Something To Think About

Author: The editors

“Reading without thinking is nothing,” Louis L’Amour once said. “For a book is less important for what it says than what it makes you think.” This advice from the Western writer (whose 105 books sold more than 200 million copies) is a fitting caveat for the pages that follow. You are about to encounter a rhapsody of lists — a far different musical score than you normally get in this magazine.

But each list — while perhaps jaunty and pithy and quick — contains a rich stack of ideas to linger over, loiter with and think about. So read and push pause on your life and listen to the music in your head.

Why did we do it this way? Here is a list of why:

We, too, needed a lighter melody to go with the news of the world in recent months.

The doctor prescribed a vacation from too much seriousness to counter the seasonal affective disorder that often accompanies the heavy, gray permacloud of winter.

Wit, wisdom and truth coming in bite-size bits is just the ticket for today’s too-busy-to-read world.

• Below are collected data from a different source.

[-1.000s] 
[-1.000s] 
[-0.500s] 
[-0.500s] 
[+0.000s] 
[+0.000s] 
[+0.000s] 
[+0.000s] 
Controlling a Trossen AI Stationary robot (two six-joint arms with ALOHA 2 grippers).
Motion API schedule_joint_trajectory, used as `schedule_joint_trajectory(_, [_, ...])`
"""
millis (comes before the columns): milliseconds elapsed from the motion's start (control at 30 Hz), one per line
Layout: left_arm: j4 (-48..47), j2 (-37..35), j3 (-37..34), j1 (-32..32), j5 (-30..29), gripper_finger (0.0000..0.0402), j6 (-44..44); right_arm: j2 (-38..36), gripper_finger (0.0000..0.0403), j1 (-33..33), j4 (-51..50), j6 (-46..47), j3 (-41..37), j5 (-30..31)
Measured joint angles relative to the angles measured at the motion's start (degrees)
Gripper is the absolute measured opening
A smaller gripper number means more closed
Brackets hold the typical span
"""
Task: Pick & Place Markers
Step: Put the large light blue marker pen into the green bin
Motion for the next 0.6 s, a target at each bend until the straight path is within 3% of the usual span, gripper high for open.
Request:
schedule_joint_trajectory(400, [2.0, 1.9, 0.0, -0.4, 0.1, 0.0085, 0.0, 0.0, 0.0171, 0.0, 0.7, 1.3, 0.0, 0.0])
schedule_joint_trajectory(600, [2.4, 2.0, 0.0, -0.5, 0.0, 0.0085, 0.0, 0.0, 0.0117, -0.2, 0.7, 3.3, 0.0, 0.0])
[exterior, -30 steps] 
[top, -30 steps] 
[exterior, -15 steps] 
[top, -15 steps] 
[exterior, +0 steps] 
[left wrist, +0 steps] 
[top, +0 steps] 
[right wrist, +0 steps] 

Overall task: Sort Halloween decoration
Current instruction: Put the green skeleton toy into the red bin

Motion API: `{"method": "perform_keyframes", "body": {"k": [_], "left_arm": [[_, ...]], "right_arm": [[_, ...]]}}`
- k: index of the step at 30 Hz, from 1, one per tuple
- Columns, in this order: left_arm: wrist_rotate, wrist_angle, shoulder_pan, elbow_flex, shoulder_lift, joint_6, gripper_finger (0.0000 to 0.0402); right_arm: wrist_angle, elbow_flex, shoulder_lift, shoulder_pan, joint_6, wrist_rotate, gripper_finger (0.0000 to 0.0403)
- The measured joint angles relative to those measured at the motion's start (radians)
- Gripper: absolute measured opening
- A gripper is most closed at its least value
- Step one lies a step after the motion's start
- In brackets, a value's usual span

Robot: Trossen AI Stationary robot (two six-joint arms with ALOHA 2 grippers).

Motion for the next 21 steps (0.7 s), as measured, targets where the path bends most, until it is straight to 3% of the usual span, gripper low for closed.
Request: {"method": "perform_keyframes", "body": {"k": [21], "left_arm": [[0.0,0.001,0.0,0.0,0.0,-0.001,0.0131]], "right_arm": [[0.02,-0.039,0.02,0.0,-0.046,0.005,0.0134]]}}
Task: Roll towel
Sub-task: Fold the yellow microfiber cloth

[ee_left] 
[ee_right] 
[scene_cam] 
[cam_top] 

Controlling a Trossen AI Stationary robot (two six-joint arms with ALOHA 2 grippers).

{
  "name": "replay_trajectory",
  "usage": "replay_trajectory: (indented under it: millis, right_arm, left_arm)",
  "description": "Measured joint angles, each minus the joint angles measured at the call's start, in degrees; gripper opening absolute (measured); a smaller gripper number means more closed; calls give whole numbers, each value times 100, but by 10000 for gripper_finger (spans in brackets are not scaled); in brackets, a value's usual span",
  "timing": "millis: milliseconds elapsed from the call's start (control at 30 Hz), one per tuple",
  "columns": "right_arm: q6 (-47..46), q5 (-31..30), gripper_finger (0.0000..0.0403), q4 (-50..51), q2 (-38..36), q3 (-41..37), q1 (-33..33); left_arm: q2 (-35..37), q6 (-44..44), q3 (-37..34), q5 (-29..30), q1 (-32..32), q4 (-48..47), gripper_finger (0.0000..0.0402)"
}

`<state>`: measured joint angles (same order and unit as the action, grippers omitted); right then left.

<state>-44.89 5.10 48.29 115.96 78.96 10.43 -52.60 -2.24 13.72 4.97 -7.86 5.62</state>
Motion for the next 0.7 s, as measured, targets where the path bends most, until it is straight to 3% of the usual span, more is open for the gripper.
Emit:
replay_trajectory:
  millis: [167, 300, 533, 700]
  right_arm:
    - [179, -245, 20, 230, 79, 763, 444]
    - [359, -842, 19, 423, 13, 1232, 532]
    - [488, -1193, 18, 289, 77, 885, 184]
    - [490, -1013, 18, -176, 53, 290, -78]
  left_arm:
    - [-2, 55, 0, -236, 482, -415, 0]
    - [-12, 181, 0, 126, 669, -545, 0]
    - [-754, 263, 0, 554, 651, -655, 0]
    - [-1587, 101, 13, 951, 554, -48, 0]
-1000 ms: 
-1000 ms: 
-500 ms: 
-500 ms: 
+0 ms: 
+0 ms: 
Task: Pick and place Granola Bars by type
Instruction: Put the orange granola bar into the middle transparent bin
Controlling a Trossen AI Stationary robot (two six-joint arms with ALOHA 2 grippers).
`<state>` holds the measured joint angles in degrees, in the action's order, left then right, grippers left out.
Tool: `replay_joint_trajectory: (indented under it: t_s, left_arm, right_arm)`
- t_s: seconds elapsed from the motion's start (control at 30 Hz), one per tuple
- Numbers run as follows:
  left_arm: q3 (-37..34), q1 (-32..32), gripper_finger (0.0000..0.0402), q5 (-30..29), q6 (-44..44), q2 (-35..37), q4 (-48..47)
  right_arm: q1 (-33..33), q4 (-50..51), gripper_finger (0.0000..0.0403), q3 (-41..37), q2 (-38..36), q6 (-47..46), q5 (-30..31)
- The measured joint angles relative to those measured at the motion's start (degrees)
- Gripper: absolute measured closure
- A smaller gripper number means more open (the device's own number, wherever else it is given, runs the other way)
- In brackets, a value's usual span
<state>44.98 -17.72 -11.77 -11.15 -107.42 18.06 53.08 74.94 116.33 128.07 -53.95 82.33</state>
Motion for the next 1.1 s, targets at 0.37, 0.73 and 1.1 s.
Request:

At magazine.nd.edu, you, too, can join the discussion, argue about the items on these lists, make up your own and scold us for trying something trendy — all making this print vehicle more interactive, inclusive, participatory and modern.

We thought a minicourse in American history and culture proffered by David Shribman, a Pulitzer Prize-winning journalist, newspaper editor, author and pansophic surveyor of the national landscape presented in a list format, would offer a catchier, more palatable alternative to doing one’s own reading and research.

We thought this sportive approach to getting some faculty expertise and scholarly sagacity into the magazine just made good sense.

We had fun (fun is a professional requirement of editors) coming up with the list of lists and then finding folks who could fill them out in good order, testing to see how fast — and well — they could think on their feet.

Packing so many pieces into one edition of the magazine must surely incite wonder at the marvelous multitude of layers we live on, among, simultaneously.

And having so many lists to ponder just might mean you’ll continue picking up this magazine, leafing through it and thinking about ideas and your education here, all those layers and your life.